Top of Data in this exercise

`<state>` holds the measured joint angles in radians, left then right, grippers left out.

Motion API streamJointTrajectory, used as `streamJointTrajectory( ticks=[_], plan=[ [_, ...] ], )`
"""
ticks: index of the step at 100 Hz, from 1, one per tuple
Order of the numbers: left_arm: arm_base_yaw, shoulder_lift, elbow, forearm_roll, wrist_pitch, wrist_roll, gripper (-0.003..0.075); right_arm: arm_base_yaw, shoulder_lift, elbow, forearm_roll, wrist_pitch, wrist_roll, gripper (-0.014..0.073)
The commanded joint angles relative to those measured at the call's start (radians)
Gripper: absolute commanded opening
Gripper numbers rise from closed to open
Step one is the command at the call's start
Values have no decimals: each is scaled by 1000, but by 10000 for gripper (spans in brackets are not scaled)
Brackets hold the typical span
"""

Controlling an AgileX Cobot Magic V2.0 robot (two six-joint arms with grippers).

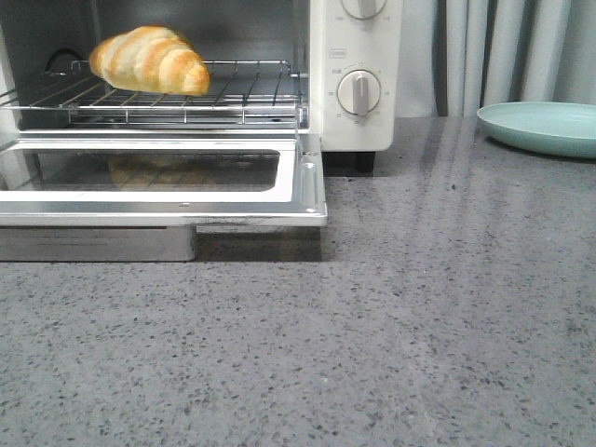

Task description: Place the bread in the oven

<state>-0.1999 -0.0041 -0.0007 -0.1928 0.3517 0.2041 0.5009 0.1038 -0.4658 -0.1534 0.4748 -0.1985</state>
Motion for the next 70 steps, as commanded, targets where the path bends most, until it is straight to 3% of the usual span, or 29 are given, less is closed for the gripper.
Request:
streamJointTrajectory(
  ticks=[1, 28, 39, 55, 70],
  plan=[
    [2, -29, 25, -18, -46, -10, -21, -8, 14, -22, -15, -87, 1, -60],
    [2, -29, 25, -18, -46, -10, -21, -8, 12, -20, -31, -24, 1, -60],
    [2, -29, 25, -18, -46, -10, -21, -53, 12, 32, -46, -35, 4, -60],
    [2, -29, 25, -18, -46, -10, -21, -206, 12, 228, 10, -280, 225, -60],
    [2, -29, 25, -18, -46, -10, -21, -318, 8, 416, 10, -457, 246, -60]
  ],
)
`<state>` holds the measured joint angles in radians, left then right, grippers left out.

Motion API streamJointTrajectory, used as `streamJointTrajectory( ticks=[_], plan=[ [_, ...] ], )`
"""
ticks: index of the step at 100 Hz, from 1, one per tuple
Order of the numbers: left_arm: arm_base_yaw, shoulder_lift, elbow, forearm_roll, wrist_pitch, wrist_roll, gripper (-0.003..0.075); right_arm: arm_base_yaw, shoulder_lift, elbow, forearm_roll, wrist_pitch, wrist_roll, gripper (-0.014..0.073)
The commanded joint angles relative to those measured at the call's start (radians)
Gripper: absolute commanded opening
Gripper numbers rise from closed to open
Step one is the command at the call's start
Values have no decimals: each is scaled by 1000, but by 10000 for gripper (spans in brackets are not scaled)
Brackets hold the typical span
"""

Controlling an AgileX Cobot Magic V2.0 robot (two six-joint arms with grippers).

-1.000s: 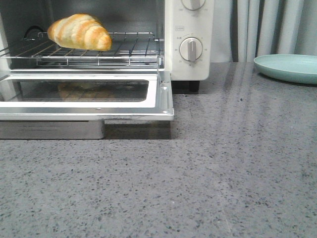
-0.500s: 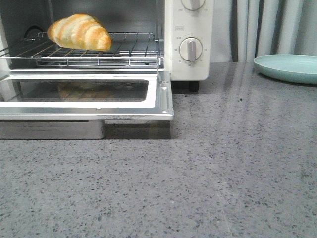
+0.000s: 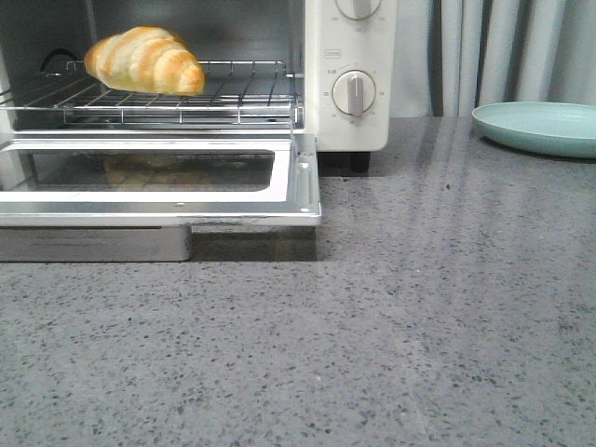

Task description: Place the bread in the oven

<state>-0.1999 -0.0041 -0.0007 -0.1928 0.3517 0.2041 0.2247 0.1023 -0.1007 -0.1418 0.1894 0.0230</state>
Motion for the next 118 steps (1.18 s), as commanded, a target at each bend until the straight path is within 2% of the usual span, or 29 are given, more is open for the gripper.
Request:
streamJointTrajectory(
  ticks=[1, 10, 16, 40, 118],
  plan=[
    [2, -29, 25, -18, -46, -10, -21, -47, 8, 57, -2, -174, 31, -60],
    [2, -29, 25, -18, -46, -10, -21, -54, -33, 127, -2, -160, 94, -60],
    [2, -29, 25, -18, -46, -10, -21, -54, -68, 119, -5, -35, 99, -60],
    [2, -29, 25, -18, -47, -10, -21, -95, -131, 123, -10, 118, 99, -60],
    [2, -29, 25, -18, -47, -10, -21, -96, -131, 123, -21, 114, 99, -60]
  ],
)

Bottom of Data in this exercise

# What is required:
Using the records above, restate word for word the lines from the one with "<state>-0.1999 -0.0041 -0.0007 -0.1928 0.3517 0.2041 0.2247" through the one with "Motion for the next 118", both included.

# Finished task:
<state>-0.1999 -0.0041 -0.0007 -0.1928 0.3517 0.2041 0.2247 0.1023 -0.1007 -0.1418 0.1894 0.0230</state>
Motion for the next 118 steps (1.18 s), as commanded, a target at each bend until the straight path is within 2% of the usual span, or 29 are given, more is open for the gripper.

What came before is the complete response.